7. What this establishes, what it does not
We can now assemble the map. The same function gives opposite answers depending on the adversary: iMessage end-to-end encryption protects very well against a phone thief or an advertiser, but it does not protect against a request bearing on an unencrypted iCloud backup, nor against spyware installed on the device. This is the central illustration of the threat model: without specifying the adversary, the word “protected” is empty.
The honest answer is therefore a three-entry map: by function, that is, what is really end-to-end encrypted; by setting, that is, what is enabled by default or left optional; and by adversary, that is, who one is trying to protect oneself from. Applied to the two competing narratives, symmetry gives a divided verdict: real end-to-end encryption has nothing of marketing, so “it is all bullshit” is false; and yet metadata, defaults and legal access subsist, so “you are protected” is just as false. Each of the two camps holds half the truth, and errs by taking it for the whole.
This map is not a cautious dodge, it is the exact form of the answer. For a given function, one can say what is encrypted and what is not; for a setting, one can say whether it protects by default or only on a voluntary step; for an adversary, one can say whether the function holds or gives way. Once these three boxes are filled, the initial question receives a precise answer, often reassuring on one point and worrying on another, which is worth more than a global yes or no that would be wrong half the time.

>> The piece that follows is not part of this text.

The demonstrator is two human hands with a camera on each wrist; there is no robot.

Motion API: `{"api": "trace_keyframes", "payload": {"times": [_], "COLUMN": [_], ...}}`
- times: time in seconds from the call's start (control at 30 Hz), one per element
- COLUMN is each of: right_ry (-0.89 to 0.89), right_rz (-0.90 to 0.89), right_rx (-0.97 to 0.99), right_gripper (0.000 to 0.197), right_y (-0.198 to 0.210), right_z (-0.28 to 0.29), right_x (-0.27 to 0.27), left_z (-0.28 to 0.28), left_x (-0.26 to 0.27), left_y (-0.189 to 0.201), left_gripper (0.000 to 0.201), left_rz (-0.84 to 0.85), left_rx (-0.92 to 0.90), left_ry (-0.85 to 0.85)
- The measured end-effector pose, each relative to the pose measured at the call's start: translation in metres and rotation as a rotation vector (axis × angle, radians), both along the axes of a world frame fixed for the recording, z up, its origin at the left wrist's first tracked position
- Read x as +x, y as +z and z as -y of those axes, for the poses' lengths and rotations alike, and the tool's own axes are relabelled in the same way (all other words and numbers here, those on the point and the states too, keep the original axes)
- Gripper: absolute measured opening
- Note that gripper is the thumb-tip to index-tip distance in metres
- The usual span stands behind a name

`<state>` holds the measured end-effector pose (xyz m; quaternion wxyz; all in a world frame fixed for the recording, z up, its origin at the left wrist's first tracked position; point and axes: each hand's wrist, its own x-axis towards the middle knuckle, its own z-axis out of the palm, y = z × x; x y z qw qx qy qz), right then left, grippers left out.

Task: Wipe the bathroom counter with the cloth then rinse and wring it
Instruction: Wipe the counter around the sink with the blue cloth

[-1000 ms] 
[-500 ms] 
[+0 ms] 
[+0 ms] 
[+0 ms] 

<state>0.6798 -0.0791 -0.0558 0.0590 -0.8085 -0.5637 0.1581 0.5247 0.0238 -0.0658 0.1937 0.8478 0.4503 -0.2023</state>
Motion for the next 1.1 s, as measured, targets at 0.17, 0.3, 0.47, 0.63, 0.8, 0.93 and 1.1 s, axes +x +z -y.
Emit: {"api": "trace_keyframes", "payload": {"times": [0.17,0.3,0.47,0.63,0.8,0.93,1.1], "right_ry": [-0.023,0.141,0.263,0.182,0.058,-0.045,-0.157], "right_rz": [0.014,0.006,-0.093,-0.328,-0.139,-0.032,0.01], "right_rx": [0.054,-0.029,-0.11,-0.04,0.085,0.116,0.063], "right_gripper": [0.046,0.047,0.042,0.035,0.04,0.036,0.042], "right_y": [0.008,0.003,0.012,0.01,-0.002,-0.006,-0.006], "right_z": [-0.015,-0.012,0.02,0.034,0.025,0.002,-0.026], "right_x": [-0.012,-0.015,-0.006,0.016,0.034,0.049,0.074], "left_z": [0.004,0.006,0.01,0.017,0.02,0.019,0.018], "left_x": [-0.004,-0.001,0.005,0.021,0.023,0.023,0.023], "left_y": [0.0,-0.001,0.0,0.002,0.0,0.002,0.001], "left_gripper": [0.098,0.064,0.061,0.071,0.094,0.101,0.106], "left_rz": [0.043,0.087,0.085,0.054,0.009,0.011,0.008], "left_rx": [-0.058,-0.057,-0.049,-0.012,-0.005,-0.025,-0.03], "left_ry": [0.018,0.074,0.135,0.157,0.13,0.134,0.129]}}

This does not, however, exonerate the marketing. Part of the privacy promises does amount to overselling: broad phrases of the kind “your privacy is our priority” suggest a general protection that holds only for certain functions and certain adversaries, and it is legitimate to distinguish them from verifiable technical guarantees. The right reflex consists less in believing or rejecting these slogans than in asking them which function and which adversary they speak of.
8. Conclusion: shifting the reading
From all this a simple, sustainable line of conduct emerges. Before believing or rejecting a privacy promise, ask yourself who you want to protect yourself from, on which precise function, and with which setting; enable the strong options, backup encryption, Advanced Data Protection, when the adversary justifies it, and do not expect encryption to cover what escapes it. It is less restful than a slogan, and far more useful.
Concretely, this comes down to a few gestures proportioned to the adversary. If you mainly fear a phone theft or an advertiser, default encryption and a good passcode are largely enough; if you fear a legal request or a more determined actor, enabling Advanced Data Protection and backup encryption really changes things; and in all cases, do not ask encryption to protect what it does not cover, such as metadata or a compromised device.
The shift holds in one sentence. The good question stops being “is it bullshit” to become “who does this precise function protect me from, with this setting”. The answer is a map rather than a verdict, it is less satisfying than a cry from the heart in one direction or the other, and it is the only scale at which it is true.
This shift has a cost and a reward. The cost is to give up the comfort of a clear-cut judgment, the “they are all rotten” as much as the “all is well”, in favour of an answer that changes from one function to another. The reward is to stop being tossed between panic and naivety, and to be able at last to act: to choose one’s tools, enable the right settings, grant one’s trust to the precise measure of what is verifiable, and withdraw it where it is not deserved. To know what one is protected from, and what one is not, is already a form of lucidity, and lucidity is worth more, here, than the peace of mind it replaces.